* **Directions for this task**
Among the entries that follow, how many lines contain the string "cable"? Answer with that number only.

START Materials provided

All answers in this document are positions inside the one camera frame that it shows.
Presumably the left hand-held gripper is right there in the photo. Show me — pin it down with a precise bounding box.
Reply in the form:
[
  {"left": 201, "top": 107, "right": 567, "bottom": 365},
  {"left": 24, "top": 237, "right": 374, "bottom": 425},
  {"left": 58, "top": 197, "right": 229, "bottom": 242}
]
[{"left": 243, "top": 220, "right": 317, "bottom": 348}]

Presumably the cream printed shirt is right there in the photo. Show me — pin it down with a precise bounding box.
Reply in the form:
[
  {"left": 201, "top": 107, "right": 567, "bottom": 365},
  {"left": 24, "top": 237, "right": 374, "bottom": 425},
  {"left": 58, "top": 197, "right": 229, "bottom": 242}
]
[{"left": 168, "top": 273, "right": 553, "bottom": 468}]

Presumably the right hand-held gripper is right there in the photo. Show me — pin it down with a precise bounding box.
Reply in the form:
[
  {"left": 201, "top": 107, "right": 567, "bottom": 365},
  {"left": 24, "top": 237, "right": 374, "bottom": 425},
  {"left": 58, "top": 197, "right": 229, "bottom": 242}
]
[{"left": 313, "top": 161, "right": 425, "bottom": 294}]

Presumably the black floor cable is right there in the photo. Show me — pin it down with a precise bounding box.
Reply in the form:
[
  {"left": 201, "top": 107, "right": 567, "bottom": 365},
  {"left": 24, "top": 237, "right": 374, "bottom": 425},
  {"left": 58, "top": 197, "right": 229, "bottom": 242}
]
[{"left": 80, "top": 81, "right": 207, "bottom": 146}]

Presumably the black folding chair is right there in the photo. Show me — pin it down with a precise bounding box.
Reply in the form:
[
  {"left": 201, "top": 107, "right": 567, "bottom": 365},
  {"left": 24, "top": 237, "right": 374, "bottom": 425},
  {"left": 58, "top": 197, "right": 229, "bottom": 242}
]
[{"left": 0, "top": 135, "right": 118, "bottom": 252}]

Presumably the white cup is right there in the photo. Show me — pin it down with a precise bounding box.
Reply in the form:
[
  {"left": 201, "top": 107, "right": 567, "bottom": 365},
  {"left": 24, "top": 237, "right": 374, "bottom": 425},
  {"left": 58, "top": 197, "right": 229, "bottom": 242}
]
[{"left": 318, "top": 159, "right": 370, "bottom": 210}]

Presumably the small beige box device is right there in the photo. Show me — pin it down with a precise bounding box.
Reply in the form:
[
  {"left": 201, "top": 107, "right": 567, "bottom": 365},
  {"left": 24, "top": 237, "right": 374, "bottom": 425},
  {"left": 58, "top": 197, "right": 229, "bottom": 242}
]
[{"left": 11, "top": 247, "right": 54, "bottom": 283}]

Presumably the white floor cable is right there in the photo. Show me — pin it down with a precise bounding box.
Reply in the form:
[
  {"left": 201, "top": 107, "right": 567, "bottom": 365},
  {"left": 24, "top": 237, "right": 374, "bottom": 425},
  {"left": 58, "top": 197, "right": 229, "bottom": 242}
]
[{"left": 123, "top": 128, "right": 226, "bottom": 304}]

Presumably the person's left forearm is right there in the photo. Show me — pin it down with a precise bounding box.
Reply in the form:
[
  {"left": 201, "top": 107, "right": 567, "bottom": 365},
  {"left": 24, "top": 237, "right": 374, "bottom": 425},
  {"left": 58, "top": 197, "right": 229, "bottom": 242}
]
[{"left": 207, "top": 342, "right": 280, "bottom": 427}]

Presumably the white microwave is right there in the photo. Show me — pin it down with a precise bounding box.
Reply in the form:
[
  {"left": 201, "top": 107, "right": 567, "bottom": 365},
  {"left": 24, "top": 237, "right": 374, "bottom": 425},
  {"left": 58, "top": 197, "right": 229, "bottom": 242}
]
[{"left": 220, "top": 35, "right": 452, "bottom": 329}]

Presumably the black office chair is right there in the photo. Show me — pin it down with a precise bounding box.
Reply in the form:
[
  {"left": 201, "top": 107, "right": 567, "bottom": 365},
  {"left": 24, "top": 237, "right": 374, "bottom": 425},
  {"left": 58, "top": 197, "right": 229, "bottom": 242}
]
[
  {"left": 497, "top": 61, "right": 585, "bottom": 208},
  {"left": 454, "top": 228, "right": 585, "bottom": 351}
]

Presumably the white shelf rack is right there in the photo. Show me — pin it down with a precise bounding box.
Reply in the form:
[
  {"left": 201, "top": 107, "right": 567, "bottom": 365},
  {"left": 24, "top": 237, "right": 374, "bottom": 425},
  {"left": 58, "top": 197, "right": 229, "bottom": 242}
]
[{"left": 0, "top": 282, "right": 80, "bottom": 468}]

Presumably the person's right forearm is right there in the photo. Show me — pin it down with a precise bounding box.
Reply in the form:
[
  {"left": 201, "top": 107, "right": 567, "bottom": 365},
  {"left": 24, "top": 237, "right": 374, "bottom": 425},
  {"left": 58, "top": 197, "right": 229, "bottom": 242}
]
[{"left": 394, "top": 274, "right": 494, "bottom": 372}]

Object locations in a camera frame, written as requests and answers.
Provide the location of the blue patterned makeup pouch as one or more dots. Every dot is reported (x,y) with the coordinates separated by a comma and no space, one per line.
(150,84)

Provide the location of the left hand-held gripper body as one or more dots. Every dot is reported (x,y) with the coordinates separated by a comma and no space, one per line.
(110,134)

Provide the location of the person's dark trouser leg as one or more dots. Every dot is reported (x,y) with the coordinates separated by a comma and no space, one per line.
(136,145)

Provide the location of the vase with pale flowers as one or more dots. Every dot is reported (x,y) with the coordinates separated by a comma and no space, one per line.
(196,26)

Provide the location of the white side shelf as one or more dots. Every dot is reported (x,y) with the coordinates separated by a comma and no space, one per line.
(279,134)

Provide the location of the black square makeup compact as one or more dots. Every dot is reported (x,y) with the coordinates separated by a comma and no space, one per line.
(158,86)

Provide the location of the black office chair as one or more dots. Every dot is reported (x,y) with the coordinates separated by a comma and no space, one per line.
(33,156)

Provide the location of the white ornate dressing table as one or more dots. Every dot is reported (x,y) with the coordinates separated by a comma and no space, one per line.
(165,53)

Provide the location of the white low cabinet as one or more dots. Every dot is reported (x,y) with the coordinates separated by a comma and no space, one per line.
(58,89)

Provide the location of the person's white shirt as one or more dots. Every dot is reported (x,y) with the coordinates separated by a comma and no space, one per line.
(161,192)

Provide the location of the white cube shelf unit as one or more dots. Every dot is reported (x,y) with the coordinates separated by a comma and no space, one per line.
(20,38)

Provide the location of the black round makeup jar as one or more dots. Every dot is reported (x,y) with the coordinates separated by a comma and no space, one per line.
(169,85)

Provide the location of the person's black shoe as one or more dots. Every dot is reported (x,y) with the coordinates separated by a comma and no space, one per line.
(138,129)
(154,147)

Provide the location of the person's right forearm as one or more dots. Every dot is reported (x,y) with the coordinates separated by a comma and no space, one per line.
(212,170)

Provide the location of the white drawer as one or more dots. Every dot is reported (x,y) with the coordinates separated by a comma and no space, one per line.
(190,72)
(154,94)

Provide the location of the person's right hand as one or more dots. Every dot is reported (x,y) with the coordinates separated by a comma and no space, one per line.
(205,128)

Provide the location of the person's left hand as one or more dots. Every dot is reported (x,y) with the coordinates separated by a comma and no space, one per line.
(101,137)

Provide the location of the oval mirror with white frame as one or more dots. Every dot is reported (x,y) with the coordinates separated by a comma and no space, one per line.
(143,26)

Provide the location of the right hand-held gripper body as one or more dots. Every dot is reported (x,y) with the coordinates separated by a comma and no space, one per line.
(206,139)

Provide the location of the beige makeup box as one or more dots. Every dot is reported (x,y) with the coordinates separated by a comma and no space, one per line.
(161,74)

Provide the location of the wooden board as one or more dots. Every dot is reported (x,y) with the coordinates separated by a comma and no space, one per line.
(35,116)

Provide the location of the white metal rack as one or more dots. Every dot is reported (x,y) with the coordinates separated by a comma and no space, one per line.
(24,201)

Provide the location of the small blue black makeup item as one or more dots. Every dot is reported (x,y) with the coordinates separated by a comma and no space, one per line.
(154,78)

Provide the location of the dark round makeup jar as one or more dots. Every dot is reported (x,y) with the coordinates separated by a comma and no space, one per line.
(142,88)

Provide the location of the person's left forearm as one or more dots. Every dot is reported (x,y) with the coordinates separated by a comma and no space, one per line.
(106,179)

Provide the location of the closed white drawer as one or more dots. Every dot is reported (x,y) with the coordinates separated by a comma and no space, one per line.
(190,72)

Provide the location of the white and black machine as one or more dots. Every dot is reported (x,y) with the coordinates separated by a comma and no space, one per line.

END Materials provided

* **Output for this exercise**
2